Innovation. Les sommets sur le climat discutent passionnément de la manière dont l'humanité peut réduire les émissions de dioxyde de carbone pour limiter le réchauffement climatique. Ne serait-il pas préférable de réfléchir à la façon dont le CO2 existant pourrait être éliminé de l'atmosphère ? La start-up suisse Climeworks a trouvé une solution.

Chaque année, l'humanité rejette actuellement dans l'atmosphère plus de 36 milliards de tonnes de dioxyde de carbone, un gaz à effet de serre. L'Allemagne à elle seule a contribué à hauteur de plus de 900 millions de tonnes en 2016, malgré le redressement du secteur de l'énergie. Il y reste - le temps de séjour moyen est de 120 ans - et réchauffe la terre.

"En principe, c'est comme verser de l'eau dans un baril tous les jours sans savoir quand elle va déborder. Aujourd'hui, nous faisons un effort énorme pour mettre un peu moins dans le baril que l'année précédente.

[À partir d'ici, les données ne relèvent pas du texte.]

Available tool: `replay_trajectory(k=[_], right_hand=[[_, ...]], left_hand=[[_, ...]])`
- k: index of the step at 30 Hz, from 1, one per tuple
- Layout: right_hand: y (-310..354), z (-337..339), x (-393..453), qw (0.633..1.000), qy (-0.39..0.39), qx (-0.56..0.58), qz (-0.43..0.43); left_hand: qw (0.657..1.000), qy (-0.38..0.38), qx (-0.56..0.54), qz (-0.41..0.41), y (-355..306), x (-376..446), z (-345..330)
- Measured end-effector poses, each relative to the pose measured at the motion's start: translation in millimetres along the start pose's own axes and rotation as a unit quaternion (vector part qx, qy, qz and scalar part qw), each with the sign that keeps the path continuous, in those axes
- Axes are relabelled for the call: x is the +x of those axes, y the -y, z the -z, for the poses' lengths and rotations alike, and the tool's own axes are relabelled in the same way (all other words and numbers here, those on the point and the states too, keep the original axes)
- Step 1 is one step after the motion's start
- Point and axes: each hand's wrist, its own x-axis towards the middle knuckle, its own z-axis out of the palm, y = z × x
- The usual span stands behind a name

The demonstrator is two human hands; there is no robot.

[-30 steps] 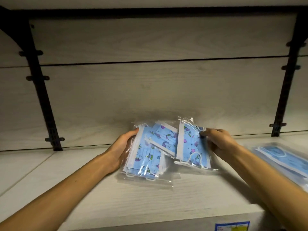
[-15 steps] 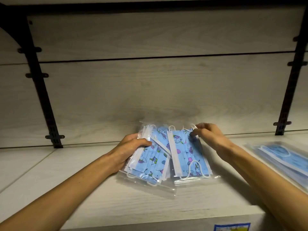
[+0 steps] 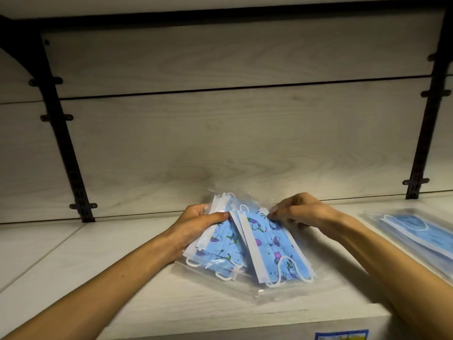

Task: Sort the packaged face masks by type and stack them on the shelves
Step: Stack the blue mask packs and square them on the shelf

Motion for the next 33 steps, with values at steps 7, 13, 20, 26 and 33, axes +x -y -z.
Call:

Je me suis toujours demandé pourquoi nous n'essayons pas de puiser de l'eau dans le fût ", explique Christoph Gebald, co-fondateur et l'un des directeurs de la société suisse Climeworks.

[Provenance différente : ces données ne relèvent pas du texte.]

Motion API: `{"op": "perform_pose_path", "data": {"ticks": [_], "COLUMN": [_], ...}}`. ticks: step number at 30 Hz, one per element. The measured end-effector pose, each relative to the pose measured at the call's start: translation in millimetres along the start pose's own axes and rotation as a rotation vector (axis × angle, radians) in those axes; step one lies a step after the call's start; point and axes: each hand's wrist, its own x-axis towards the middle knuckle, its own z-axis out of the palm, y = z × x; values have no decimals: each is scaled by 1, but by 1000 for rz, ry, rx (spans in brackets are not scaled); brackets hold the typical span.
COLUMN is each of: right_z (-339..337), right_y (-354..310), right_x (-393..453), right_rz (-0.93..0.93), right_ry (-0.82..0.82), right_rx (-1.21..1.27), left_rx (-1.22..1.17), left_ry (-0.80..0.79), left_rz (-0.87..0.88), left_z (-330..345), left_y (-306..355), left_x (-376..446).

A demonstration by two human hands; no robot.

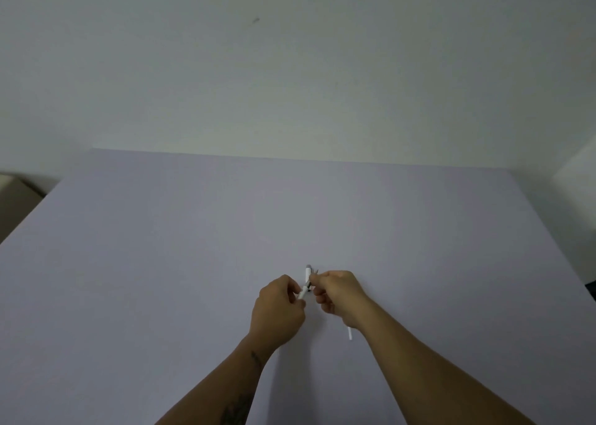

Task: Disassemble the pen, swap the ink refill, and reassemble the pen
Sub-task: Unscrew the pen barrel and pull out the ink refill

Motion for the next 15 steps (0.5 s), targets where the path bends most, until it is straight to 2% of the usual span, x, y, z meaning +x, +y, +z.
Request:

La mission de Gebald est depuis longtemps d'éliminer le dioxyde de carbone de l'atmosphère et de parvenir ainsi à ce que l'on appelle une "émission négative". En 2008, il a rencontré par hasard son associé actuel Jan Wurzbacher à l'EPFZ. Les deux ingénieurs mécaniciens se sont liés d'amitié et ont développé ensemble une technologie qui filtre réellement le CO2 de l'air ambiant. "Dès le début, nous avions un esprit d'entreprise, nous voulions faire quelque chose de significatif tout en réalisant notre désir de fonder notre propre entreprise ", explique M. Gebald, en décrivant les débuts. En 2009, Climeworks a été créée en tant que spin-off de l'université et a développé la technologie jusqu'à sa maturité commerciale.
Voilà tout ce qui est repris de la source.